## [WHAT IS REQUIRED]
Restate word for word the lines of the entries below, starting with the line that holds "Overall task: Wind" and ending with the line that holds "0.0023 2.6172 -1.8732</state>", and no others.

## [EXCERPTED RECORDS]

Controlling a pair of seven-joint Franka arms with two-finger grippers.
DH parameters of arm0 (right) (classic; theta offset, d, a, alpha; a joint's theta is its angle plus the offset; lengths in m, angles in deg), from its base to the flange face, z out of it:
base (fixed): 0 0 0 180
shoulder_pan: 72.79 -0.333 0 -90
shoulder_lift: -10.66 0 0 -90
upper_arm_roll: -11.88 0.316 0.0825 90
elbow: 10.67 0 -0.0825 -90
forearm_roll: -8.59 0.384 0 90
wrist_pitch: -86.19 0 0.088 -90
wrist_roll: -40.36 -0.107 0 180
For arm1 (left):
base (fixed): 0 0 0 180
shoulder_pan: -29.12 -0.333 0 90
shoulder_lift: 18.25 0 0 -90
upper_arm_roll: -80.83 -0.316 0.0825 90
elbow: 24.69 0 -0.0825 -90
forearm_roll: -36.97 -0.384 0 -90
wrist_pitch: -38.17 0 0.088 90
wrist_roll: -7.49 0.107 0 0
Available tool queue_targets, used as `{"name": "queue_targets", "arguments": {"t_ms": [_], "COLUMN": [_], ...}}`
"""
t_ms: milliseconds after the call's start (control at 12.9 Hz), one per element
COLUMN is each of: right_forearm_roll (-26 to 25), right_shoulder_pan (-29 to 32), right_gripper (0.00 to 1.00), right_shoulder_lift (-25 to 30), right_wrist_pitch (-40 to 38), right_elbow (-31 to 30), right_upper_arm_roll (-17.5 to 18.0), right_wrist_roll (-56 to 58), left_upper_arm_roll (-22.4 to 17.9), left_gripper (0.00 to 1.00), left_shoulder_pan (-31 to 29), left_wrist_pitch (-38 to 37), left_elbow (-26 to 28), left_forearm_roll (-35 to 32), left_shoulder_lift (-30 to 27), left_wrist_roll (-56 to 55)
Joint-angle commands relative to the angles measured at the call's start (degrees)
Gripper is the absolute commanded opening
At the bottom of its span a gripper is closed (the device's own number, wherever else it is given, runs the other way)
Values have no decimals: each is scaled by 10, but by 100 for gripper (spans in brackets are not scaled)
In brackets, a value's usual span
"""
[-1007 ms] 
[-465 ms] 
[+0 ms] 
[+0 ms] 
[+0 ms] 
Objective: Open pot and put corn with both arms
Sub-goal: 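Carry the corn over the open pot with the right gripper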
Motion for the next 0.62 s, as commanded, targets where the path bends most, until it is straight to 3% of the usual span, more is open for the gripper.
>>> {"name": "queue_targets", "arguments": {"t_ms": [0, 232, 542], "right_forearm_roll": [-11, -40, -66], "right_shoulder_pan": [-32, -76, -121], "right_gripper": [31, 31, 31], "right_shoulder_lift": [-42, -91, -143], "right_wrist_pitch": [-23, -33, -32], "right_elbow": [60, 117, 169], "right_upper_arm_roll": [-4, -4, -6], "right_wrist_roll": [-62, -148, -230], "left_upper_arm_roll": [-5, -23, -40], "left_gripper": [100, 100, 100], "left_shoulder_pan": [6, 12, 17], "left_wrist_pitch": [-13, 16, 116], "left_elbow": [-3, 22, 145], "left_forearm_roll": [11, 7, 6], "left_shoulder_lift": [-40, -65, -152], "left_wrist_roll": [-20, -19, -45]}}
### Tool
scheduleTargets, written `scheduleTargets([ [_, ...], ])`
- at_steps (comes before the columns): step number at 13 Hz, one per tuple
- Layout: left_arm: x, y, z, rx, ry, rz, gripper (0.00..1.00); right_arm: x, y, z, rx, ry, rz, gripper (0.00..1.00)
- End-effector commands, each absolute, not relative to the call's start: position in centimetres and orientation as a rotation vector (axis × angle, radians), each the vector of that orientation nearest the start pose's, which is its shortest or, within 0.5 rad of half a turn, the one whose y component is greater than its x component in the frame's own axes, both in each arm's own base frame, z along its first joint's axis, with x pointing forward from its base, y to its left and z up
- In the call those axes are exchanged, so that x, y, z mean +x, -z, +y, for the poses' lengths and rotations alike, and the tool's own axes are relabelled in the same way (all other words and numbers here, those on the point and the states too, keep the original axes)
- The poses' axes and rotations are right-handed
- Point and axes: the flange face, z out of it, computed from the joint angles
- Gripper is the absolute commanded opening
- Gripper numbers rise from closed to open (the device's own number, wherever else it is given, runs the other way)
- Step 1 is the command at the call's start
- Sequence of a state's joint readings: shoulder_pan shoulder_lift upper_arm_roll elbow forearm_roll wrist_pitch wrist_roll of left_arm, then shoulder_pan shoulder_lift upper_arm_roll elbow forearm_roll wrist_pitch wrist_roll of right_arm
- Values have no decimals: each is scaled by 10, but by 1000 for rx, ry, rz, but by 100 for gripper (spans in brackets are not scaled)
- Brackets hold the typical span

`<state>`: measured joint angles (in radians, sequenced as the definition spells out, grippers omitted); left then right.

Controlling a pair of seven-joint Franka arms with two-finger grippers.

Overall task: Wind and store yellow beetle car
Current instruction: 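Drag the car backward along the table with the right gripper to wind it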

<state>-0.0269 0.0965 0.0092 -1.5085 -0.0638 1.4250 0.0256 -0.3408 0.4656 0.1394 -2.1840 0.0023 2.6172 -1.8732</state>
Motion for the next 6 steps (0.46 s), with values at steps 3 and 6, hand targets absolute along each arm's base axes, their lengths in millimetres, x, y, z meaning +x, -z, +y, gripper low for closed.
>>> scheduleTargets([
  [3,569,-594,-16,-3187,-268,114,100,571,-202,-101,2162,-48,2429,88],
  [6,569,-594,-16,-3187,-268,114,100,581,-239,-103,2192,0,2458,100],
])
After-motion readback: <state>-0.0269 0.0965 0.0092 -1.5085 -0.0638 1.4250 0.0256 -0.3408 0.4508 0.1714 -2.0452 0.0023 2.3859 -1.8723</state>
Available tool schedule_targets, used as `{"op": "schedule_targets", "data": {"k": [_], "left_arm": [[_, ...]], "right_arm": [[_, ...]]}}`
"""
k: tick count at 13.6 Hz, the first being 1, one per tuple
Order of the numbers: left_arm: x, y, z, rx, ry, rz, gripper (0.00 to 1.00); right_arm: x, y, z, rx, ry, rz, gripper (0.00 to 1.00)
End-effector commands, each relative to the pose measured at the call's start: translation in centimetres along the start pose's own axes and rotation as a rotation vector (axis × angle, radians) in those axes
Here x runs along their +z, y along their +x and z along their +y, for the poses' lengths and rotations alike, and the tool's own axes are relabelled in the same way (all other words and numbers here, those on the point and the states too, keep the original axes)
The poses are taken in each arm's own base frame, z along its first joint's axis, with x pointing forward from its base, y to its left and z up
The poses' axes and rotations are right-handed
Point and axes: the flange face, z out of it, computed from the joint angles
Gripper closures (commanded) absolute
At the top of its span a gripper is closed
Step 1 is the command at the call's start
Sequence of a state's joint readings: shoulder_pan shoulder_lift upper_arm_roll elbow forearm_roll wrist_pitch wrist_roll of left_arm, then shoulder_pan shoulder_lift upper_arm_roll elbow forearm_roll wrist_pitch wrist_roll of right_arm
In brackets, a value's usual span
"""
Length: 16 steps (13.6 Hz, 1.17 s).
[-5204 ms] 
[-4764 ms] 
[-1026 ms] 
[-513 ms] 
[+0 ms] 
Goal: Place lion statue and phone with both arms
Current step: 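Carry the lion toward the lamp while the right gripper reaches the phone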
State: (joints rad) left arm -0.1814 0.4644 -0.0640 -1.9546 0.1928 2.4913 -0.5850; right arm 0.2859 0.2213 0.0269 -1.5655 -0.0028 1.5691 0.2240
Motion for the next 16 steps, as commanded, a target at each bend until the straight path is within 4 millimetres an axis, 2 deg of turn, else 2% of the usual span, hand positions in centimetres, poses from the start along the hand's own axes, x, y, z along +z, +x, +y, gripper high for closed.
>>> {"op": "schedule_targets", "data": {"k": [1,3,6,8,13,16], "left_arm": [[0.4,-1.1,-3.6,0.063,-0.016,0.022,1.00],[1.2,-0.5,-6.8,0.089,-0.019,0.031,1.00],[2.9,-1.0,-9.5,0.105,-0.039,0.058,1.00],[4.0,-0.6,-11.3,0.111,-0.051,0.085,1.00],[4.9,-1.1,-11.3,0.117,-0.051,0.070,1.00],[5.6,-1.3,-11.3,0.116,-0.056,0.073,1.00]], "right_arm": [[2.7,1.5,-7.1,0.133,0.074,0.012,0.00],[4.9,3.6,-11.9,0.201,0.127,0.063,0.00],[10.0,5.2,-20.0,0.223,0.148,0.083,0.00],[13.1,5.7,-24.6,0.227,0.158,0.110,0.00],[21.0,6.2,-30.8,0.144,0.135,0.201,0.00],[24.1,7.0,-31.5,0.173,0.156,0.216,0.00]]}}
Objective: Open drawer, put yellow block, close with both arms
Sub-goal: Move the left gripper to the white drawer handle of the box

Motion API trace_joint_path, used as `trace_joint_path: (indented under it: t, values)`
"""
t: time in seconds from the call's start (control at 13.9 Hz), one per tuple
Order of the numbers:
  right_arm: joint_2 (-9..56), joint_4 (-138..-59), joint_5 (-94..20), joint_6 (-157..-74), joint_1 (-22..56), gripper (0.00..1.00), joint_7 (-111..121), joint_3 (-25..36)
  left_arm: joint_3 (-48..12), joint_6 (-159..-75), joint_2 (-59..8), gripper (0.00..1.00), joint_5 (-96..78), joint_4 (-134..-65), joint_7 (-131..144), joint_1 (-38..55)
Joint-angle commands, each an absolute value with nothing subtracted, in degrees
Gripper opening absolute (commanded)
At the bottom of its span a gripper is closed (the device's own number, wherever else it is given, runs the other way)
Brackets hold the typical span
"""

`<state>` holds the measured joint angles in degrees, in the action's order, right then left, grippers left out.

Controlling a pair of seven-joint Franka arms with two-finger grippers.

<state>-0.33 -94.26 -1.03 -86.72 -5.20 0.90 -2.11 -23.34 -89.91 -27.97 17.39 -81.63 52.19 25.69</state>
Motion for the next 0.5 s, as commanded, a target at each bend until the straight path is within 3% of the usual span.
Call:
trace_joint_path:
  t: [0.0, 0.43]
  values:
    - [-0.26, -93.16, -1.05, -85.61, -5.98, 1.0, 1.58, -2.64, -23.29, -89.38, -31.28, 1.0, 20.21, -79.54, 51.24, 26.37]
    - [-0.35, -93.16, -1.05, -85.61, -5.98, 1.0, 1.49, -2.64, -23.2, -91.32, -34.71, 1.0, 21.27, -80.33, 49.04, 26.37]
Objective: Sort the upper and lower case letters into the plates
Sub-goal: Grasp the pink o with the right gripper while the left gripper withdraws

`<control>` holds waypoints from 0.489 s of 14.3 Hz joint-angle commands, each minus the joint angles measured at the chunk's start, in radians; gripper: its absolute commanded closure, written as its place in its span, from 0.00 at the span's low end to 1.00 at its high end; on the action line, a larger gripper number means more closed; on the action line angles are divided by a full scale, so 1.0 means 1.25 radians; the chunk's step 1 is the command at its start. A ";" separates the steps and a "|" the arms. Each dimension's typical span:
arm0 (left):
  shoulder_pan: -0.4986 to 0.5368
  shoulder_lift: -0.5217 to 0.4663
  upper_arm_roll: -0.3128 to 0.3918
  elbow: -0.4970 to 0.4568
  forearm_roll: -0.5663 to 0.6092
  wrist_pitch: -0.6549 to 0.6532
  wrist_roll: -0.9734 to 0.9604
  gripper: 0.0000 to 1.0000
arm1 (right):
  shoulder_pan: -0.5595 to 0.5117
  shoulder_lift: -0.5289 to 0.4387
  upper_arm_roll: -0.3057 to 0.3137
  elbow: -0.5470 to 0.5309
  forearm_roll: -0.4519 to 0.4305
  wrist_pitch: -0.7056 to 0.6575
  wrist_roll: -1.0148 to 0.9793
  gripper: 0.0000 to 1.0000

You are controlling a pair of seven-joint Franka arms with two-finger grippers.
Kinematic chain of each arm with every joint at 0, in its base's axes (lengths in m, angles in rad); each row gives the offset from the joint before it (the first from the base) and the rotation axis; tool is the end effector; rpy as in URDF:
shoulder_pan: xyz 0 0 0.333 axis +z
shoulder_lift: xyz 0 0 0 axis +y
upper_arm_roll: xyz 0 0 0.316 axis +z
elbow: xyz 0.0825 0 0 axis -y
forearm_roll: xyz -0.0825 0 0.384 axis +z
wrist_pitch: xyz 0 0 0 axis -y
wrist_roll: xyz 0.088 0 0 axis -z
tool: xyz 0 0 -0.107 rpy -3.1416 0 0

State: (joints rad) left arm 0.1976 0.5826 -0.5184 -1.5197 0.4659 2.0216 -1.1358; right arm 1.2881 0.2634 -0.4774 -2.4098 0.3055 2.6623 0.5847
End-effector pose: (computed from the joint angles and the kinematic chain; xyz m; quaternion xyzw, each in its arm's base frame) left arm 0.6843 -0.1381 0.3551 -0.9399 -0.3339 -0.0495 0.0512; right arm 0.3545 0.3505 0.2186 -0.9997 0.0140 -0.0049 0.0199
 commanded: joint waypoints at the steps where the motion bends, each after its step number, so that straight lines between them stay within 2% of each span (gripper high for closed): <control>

## [ANSWER TO THIS PROBLEM]
Overall task: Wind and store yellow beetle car
Current instruction: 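Drag the car backward along the table with the right gripper to wind it
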
<state>-0.0269 0.0965 0.0092 -1.5085 -0.0638 1.4250 0.0256 -0.3408 0.4656 0.1394 -2.1840 0.0023 2.6172 -1.8732</state>

No more output is expected.